Впрочем, пишет — это неточно. У последнего четырехлетняя давность. Сотворил его, имея в виду совершенно определенную предназначенность. И ведь верил: вызовет к себе того бородатого мальчишку, руководителя эстрадного ансамбля Дворца культуры. Вспышка отваги. Он был зол на них, ребят из ансамбля. Черт знает как зол! Что за программа: все о любви да о любви! Да и о ней-то не душой, а больше горлом. С завыванием. Вопят о любви весь вечер. Вот именно — вопят. Но не в том лишь дело, что вопят. Ничего своего, железнодорожного — вот что бесит… Верил, что вызовет и скажет: вот тебе текст, вот тебе мелодия, — не запомнишь, спустимся в красный уголок, я напою, а ты на ноты запиши. А оркестровку — или как там у вас называется — уж постарайся сам. Включи в программу. Наше — кровное, железнодорожное. Выражение нашего рабочего, железнодорожного патриотизма… Да, когда сочинял — двух ночей не пожалел, — верил: вызовет, вручит. Потом отрезвел. Не отдал. Схоронил в записной книжке.
Эх ты, несостоявшийся Лебедев-Кумач!
Веденеев спрятал блокнот.
Спать, как прежде, не хотелось. Сейчас бы включить электрофон. Что-нибудь мажорное. Фортепьянные этюды Скрябина. Или что-нибудь рахманиновское.
Он сел в кресло. Большое, глубокое, кожаное. Такие часто встречаются в старомодных домашних кабинетах заслуженных людей. Мать купила его в комиссионном магазине, оценив за прочность и размеры, отвечающие ее собственным внушительным габаритам. Давно купила. Облупившееся, но все еще могучее, с толстыми подлокотниками и высокой широченной спинкой, оно всем видом своим отбивало охоту передвигать его даже во время генеральной уборки в доме. Стоит в углу монументом. А в доме его любят. Дети Веденеева, когда были маленькими, забирались в кресло с ногами почитать, послушать разговоры старших, пригреться, укрывшись бабушкиным платком.

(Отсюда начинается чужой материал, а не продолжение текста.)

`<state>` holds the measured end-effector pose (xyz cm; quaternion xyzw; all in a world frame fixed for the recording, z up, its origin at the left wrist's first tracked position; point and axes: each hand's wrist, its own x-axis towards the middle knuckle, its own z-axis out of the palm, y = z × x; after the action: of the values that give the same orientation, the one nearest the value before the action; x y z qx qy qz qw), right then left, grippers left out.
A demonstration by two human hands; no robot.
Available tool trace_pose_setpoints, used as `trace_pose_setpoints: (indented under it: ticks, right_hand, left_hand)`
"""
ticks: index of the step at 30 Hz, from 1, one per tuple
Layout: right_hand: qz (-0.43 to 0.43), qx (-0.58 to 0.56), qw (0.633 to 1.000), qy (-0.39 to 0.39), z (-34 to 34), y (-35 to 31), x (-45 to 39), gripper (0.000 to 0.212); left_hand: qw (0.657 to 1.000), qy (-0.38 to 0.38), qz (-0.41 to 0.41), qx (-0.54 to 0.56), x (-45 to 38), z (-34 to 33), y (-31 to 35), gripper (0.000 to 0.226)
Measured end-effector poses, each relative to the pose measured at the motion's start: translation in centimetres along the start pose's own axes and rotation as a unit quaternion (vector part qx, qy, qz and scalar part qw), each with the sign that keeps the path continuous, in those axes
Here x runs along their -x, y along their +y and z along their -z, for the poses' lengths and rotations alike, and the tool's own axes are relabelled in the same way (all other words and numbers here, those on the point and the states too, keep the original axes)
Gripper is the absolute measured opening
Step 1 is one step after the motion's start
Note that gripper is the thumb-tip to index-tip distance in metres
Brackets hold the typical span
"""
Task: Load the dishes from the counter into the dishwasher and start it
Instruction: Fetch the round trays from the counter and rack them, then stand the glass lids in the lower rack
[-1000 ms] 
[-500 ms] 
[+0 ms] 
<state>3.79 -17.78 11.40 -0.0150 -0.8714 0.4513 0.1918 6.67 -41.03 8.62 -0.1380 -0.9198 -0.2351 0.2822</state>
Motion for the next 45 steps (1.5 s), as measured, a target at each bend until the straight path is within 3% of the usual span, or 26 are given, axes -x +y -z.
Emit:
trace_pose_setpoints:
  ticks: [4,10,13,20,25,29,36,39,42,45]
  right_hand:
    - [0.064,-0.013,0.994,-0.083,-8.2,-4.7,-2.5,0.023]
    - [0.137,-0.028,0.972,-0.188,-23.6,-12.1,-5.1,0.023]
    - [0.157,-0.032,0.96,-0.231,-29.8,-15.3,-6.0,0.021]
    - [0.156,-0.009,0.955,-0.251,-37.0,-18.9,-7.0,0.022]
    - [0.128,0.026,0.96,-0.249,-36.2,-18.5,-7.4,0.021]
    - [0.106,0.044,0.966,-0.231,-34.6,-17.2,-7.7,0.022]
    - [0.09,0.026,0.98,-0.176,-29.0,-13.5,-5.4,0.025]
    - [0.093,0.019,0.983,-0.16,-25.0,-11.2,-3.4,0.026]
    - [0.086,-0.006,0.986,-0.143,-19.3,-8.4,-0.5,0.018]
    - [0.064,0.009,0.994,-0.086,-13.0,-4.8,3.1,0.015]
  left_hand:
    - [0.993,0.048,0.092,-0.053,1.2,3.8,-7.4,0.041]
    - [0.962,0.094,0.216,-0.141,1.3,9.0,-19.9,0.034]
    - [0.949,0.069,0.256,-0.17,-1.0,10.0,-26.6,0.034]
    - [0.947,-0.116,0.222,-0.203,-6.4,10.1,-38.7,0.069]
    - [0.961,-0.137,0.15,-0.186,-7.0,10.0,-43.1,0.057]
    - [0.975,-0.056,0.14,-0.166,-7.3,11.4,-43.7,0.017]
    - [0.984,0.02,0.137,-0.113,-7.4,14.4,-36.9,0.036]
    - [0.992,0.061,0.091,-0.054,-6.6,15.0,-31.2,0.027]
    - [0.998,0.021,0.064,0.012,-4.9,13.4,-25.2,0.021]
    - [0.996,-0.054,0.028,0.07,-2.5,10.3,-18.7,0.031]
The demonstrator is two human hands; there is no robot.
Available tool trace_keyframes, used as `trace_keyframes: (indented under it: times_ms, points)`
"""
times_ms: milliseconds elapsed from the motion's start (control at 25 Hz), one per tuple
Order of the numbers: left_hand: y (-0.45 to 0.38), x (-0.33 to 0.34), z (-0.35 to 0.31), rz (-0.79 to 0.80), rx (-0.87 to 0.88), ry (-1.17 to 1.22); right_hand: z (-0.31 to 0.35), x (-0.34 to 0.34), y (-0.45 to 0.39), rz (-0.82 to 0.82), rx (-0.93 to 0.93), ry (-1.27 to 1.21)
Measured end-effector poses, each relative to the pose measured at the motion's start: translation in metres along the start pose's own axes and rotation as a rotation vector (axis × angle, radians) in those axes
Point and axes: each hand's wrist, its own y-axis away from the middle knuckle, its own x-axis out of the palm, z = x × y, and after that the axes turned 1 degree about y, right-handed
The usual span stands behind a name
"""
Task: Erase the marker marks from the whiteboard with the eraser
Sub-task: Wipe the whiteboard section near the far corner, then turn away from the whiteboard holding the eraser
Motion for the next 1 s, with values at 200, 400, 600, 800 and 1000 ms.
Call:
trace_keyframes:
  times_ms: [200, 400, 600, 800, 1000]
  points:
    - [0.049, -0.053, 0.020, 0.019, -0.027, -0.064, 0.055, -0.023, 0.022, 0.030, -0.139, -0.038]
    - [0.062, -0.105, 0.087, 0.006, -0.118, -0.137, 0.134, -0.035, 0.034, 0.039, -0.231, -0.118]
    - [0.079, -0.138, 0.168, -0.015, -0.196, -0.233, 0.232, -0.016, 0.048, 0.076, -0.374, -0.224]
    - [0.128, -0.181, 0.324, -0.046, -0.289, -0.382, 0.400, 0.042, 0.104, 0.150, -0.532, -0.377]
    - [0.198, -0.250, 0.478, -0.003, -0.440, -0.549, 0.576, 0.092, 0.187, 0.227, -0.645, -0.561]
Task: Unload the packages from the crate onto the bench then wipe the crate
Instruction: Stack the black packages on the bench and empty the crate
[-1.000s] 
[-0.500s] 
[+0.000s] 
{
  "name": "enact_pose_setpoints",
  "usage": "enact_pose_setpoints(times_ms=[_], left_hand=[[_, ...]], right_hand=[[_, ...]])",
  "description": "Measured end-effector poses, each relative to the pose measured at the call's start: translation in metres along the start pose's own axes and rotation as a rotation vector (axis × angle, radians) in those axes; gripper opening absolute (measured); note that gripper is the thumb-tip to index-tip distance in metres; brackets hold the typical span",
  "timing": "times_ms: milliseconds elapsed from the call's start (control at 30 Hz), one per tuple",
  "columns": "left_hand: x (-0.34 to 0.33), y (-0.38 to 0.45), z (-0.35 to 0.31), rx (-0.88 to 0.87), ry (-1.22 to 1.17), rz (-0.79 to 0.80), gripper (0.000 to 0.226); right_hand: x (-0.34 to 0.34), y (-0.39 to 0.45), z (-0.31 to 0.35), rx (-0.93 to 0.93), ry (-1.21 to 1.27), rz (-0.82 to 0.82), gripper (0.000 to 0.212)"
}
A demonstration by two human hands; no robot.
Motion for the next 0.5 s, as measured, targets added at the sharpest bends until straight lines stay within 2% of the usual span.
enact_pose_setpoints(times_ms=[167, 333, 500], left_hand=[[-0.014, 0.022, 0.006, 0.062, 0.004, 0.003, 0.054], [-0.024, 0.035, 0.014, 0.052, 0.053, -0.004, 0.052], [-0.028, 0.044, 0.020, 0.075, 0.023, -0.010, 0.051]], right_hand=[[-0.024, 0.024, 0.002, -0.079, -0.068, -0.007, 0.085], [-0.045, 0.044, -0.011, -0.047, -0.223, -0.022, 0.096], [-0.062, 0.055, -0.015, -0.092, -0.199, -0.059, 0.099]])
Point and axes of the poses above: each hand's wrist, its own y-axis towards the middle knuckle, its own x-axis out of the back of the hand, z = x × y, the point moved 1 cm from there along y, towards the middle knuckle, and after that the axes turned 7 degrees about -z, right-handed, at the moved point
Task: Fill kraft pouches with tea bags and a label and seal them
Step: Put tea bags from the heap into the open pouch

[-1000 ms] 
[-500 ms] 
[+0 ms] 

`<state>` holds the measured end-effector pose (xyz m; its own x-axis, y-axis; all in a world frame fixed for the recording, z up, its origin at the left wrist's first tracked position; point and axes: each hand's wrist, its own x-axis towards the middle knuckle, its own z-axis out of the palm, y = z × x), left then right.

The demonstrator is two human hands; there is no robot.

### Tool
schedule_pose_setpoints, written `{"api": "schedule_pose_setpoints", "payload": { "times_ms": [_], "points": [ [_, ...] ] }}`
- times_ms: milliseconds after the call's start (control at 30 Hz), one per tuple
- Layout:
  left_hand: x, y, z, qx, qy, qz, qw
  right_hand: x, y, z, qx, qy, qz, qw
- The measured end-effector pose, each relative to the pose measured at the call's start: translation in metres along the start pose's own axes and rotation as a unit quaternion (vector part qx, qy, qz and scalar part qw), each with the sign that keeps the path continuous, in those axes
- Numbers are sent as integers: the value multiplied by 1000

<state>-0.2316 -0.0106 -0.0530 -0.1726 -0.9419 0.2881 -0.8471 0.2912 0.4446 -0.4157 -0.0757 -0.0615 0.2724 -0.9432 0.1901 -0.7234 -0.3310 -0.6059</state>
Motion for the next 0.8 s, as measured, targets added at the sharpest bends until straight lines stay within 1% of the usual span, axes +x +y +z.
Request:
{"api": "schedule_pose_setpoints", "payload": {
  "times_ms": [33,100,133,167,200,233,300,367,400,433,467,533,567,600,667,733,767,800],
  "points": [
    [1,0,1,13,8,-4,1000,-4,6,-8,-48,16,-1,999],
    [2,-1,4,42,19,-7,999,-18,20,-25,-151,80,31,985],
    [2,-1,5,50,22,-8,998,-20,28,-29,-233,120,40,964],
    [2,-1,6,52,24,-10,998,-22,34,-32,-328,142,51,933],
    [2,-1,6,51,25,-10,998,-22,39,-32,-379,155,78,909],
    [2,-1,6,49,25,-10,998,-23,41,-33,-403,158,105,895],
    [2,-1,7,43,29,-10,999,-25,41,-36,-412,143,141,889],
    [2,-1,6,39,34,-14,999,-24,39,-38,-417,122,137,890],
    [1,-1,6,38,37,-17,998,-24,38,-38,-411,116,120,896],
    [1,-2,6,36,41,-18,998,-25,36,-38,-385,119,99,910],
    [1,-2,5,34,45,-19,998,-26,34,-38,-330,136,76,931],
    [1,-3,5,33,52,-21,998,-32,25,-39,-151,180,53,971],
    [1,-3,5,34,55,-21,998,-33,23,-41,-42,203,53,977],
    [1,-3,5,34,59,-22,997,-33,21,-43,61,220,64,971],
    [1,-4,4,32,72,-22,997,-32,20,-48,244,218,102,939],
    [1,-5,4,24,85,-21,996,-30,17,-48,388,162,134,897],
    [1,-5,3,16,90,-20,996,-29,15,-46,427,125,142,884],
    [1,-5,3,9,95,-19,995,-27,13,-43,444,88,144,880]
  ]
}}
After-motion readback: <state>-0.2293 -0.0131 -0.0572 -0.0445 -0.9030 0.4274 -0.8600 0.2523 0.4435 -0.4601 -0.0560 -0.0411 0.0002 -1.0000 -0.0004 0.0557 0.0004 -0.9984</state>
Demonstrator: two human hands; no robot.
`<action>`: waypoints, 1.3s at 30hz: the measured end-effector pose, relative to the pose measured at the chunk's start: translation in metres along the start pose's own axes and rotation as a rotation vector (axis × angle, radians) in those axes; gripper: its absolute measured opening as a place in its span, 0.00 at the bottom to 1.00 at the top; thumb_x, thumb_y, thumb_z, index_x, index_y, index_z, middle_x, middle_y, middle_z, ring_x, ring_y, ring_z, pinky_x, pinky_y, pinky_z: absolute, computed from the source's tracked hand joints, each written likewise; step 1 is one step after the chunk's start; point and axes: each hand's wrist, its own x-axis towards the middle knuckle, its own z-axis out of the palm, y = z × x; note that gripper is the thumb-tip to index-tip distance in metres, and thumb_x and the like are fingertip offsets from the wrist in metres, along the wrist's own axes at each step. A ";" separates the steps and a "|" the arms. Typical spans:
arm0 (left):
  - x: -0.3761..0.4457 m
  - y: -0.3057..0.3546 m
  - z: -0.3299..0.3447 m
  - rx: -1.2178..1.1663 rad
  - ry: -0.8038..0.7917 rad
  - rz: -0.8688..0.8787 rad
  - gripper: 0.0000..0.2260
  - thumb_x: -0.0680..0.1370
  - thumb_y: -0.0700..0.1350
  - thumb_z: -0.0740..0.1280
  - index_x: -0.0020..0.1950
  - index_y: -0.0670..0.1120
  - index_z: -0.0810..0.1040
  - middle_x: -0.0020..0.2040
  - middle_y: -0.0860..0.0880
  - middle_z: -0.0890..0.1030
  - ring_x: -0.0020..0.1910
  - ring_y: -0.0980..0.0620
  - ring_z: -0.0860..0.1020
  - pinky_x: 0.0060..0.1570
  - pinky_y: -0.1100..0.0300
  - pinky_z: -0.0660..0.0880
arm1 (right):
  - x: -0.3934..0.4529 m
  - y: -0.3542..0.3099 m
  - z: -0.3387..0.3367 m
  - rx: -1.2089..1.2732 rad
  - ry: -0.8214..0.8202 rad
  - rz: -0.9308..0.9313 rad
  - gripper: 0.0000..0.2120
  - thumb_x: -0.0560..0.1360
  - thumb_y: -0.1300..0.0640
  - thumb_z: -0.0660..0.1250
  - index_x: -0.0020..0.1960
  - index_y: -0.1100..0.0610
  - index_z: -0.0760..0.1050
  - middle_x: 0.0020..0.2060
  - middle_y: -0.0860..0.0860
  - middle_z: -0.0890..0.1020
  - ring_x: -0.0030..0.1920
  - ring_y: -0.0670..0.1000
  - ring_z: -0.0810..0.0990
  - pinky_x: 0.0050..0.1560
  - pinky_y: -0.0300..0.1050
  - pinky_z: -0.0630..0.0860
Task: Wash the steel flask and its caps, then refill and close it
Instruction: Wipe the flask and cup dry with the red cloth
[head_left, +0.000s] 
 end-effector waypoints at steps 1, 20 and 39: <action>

Сейчас матери дома нет. В гостях в Киеве, у среднего сына, профессора. Оттуда собирается в Москву, к младшему, генералу. Кочует, гордая приметным положением детей и тем, что дала жизнь разлапистому роду; величественная, далекая от мелких забот, неколебимая в уверенности, что и профессор, и генерал, и начальник отделения дороги никогда не сойдут со своих возвышений. Мы — Веденеевы!
Знала бы она, какую тревогу таит нынче ее старший сын.
Он улавливал при разговоре по телефону с главком или обкомом партии незнакомую резкость. Хуже — что-то похожее на неуважительность. И холодные нотки в голосе секретаря горкома, и несдержанность, раздражительность генерального… А может, все-таки это фантазии? Фокусы возраста? Шестьдесят четыре брякнуло. Мнительность и прочее. Но успокоенность не приходила. Или была короткой… Вот уже недели три, как он отметил какую-то перемену к нему начальника дороги. Вроде бы все прежнее: почти приятельское обращение; при случае свойское подзуживание и реакция на все, что несет в себе заряд смешного, дает повод пошутить. Но общения стали пореже, покороче. Когда было основание рассердиться, Глеб Андреевич стал проявлять странную, оскорбляющую терпимость. Словно жалел.